All lines of the material should be given again exactly.

───

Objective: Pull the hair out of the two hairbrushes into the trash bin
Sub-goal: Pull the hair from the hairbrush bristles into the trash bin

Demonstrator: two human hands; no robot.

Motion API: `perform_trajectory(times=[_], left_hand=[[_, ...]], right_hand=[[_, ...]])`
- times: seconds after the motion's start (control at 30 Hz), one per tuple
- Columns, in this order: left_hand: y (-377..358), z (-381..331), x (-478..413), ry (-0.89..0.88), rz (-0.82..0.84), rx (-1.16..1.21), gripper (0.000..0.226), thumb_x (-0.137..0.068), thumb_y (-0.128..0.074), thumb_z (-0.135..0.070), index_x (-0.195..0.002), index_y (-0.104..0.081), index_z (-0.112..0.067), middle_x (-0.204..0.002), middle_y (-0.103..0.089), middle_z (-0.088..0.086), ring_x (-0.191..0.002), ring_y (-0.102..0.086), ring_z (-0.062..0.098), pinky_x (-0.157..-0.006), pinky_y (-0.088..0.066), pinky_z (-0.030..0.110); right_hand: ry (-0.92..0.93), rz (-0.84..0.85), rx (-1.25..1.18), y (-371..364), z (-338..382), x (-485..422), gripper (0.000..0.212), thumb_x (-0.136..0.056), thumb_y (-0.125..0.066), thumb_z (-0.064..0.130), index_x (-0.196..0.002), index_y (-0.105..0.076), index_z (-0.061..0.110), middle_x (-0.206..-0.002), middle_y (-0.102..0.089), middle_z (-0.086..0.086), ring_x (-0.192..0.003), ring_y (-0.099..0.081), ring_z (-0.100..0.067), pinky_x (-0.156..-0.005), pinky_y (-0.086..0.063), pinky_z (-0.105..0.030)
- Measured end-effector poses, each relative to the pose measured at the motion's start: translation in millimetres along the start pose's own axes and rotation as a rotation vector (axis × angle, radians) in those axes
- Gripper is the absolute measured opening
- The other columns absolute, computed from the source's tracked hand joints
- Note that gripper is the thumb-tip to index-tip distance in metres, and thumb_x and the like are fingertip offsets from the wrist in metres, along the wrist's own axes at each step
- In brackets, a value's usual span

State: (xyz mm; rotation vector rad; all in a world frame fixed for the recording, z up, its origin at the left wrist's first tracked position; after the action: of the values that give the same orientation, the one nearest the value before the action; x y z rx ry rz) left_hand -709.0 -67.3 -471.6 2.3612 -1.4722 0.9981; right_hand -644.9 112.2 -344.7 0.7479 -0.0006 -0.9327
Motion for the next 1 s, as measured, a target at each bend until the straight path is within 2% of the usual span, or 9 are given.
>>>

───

**Your response**:
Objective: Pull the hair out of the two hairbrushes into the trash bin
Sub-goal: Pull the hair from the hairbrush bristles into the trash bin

Demonstrator: two human hands; no robot.

Motion API: `perform_trajectory(times=[_], left_hand=[[_, ...]], right_hand=[[_, ...]])`
- times: seconds after the motion's start (control at 30 Hz), one per tuple
- Columns, in this order: left_hand: y (-377..358), z (-381..331), x (-478..413), ry (-0.89..0.88), rz (-0.82..0.84), rx (-1.16..1.21), gripper (0.000..0.226), thumb_x (-0.137..0.068), thumb_y (-0.128..0.074), thumb_z (-0.135..0.070), index_x (-0.195..0.002), index_y (-0.104..0.081), index_z (-0.112..0.067), middle_x (-0.204..0.002), middle_y (-0.103..0.089), middle_z (-0.088..0.086), ring_x (-0.191..0.002), ring_y (-0.102..0.086), ring_z (-0.062..0.098), pinky_x (-0.157..-0.006), pinky_y (-0.088..0.066), pinky_z (-0.030..0.110); right_hand: ry (-0.92..0.93), rz (-0.84..0.85), rx (-1.25..1.18), y (-371..364), z (-338..382), x (-485..422), gripper (0.000..0.212), thumb_x (-0.136..0.056), thumb_y (-0.125..0.066), thumb_z (-0.064..0.130), index_x (-0.196..0.002), index_y (-0.105..0.076), index_z (-0.061..0.110), middle_x (-0.206..-0.002), middle_y (-0.102..0.089), middle_z (-0.086..0.086), ring_x (-0.192..0.003), ring_y (-0.099..0.081), ring_z (-0.100..0.067), pinky_x (-0.156..-0.005), pinky_y (-0.086..0.063), pinky_z (-0.105..0.030)
- Measured end-effector poses, each relative to the pose measured at the motion's start: translation in millimetres along the start pose's own axes and rotation as a rotation vector (axis × angle, radians) in those axes
- Gripper is the absolute measured opening
- The other columns absolute, computed from the source's tracked hand joints
- Note that gripper is the thumb-tip to index-tip distance in metres, and thumb_x and the like are fingertip offsets from the wrist in metres, along the wrist's own axes at each step
- In brackets, a value's usual span

State: (xyz mm; rotation vector rad; all in a world frame fixed for the recording, z up, its origin at the left wrist's first tracked position; after the action: of the values that give the same orientation, the one nearest the value before the action; x y z rx ry rz) left_hand -709.0 -67.3 -471.6 2.3612 -1.4722 0.9981; right_hand -644.9 112.2 -344.7 0.7479 -0.0006 -0.9327
Motion for the next 1 s, as measured, a target at each bend until the straight path is within 2% of the usual span, or 9 are given.
>>>

With that, the output is complete.